Molitor & Kuzmin are a collaborative duo of visual artists, who are classified as light art and installation artists.

Life and work
Ursula Molitor (born June 6, 1947, in Hermannsburg, Lower-Saxony) is a German artist, graphic designer and light artist. She studied graphic design in Hamburg and later worked as a graphic artist and illustrator. Since 1983 she has been working as a freelance artist in Cologne, Germany.

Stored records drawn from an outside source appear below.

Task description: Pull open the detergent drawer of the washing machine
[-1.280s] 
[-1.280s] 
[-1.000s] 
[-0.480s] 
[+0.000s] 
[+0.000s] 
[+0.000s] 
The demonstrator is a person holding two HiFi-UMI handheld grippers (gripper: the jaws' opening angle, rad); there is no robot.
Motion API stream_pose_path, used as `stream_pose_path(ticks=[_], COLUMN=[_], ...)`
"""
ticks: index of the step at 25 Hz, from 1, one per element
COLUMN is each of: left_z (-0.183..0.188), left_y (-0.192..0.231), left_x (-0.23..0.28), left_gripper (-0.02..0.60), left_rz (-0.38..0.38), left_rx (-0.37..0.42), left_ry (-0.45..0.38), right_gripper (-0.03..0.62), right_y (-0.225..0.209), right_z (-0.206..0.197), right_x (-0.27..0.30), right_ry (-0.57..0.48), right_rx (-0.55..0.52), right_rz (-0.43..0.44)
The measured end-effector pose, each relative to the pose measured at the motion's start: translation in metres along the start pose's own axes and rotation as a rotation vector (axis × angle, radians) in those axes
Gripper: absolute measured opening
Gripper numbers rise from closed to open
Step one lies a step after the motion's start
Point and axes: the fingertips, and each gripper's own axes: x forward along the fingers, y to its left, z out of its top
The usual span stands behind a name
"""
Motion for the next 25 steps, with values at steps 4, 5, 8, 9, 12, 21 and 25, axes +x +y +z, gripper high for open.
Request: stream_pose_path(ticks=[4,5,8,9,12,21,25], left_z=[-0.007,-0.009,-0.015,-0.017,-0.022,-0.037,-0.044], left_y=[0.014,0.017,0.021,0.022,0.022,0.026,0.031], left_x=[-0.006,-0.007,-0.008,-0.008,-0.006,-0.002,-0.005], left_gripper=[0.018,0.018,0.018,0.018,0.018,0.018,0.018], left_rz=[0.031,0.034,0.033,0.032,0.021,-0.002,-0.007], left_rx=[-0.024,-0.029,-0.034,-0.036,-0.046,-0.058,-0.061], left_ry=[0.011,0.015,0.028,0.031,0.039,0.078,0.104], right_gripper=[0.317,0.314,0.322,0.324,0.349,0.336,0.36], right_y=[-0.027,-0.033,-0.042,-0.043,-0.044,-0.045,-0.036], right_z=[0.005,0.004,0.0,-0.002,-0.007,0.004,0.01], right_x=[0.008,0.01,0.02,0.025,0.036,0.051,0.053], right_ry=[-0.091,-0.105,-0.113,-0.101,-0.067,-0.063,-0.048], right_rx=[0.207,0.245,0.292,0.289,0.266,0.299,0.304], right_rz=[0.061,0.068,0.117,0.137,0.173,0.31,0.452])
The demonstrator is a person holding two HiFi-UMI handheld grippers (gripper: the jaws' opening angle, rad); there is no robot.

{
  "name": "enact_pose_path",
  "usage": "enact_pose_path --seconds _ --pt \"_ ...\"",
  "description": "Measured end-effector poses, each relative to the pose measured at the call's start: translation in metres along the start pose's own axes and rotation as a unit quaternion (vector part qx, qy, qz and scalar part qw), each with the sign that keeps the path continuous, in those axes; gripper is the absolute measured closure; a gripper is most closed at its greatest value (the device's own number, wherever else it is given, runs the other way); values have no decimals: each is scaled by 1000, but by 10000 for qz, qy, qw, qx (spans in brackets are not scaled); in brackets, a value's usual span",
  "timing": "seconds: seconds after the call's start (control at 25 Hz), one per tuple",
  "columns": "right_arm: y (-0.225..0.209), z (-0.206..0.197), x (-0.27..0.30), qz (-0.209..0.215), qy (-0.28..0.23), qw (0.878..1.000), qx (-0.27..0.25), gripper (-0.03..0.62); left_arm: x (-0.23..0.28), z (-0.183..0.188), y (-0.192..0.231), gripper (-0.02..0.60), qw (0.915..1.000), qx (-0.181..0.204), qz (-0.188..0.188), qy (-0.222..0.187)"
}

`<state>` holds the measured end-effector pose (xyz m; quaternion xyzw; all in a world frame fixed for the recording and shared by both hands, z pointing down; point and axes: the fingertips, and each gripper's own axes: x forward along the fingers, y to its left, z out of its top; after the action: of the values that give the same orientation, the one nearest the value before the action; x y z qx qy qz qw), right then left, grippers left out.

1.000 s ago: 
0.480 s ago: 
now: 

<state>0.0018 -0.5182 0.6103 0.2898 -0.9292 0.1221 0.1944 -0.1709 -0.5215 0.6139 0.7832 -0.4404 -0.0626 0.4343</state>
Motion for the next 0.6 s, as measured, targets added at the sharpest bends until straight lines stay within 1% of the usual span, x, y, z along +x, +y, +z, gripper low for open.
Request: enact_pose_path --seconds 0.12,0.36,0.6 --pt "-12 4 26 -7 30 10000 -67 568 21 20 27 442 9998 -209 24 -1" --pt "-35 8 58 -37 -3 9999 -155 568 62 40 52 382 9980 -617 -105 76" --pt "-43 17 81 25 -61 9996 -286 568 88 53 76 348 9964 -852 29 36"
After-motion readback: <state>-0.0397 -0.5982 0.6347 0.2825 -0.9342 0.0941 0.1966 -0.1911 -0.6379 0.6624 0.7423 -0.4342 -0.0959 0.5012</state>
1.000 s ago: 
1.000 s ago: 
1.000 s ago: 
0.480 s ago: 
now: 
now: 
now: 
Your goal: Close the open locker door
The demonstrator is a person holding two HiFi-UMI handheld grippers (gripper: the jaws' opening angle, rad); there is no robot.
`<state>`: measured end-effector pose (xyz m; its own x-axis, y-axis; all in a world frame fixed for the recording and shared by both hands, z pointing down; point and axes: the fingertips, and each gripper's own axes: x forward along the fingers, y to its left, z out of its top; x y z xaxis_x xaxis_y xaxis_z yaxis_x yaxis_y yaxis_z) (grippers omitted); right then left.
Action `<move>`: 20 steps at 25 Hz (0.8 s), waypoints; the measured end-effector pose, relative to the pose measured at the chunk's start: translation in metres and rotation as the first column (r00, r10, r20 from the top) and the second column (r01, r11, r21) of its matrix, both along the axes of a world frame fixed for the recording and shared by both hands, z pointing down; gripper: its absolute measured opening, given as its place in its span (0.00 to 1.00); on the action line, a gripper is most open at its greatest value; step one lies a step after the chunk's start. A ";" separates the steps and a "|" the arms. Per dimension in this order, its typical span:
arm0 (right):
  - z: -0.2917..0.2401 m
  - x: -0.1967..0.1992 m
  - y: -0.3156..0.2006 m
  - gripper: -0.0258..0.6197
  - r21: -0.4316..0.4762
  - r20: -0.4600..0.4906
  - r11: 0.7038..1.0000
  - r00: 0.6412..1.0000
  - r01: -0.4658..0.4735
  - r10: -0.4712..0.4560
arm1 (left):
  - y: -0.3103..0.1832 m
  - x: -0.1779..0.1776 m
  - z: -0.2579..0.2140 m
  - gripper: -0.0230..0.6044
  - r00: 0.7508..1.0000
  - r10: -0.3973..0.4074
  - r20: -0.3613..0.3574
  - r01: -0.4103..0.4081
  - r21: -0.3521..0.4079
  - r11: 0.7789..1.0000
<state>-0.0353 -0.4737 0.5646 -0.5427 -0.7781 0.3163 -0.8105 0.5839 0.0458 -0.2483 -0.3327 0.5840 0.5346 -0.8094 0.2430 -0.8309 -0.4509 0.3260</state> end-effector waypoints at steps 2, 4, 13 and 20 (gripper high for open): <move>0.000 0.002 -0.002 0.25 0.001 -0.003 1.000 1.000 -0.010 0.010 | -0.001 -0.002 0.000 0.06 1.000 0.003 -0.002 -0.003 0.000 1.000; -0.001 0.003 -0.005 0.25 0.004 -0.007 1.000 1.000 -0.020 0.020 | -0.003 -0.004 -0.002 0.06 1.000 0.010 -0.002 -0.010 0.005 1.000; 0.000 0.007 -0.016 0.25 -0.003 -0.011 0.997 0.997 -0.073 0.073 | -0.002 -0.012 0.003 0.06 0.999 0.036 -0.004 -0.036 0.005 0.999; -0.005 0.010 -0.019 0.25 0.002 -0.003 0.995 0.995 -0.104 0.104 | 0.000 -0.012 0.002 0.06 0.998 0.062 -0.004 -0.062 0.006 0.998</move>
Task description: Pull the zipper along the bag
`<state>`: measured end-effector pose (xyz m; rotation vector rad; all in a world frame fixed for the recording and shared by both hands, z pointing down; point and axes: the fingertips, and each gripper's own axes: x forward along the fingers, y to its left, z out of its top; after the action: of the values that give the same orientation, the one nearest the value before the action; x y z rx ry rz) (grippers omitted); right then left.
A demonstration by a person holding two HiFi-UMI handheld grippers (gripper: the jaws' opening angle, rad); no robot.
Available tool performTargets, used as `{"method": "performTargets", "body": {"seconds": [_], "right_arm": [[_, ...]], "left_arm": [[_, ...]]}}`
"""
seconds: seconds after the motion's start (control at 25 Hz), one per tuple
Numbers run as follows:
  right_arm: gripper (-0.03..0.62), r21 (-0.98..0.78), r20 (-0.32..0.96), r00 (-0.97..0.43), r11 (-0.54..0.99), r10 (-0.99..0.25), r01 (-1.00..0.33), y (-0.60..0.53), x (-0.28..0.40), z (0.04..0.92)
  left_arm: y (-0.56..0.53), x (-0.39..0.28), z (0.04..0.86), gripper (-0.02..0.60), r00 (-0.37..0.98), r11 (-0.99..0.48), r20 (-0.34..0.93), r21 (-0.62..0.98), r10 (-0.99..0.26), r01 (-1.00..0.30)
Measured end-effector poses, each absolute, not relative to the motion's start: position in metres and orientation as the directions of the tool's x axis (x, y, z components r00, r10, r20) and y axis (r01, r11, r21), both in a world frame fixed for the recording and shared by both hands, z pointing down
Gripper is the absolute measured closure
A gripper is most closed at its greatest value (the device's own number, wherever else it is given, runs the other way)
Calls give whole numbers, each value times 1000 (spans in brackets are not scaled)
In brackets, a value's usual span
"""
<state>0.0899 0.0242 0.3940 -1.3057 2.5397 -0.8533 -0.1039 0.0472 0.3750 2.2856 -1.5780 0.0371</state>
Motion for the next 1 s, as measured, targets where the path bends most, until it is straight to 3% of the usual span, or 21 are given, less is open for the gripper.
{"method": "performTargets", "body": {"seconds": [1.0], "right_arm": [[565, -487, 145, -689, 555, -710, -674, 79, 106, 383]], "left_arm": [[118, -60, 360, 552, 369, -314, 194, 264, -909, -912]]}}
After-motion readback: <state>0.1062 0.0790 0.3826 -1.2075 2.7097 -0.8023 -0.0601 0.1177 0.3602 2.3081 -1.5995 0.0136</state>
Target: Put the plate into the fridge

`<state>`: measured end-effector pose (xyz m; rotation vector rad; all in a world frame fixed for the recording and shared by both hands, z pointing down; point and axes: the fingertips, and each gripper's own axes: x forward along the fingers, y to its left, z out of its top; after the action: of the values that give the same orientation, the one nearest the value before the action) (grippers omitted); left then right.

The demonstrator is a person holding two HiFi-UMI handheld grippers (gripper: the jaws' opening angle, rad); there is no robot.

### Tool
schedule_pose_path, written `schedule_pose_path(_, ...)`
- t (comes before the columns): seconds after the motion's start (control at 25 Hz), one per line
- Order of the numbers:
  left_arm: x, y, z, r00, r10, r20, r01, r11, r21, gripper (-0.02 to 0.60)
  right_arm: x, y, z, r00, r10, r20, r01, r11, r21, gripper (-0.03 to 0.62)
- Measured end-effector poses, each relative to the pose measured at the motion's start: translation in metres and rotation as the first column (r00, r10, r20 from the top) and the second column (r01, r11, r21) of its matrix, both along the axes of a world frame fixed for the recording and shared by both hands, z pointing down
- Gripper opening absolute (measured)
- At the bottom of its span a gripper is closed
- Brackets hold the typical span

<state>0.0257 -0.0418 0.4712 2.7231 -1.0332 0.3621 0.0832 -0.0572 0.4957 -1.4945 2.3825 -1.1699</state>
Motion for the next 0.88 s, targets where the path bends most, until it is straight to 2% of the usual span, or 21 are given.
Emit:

Vladimir Kuzmin (born October 16, 1943, in Zaporizhchja, Soviet Union, today Ukraine) is a Russian artist. He studied architecture in Moscow and worked as a freelance artist in the field of painting and graphic design in Moscow. Since 1992 he has been living and working in Cologne.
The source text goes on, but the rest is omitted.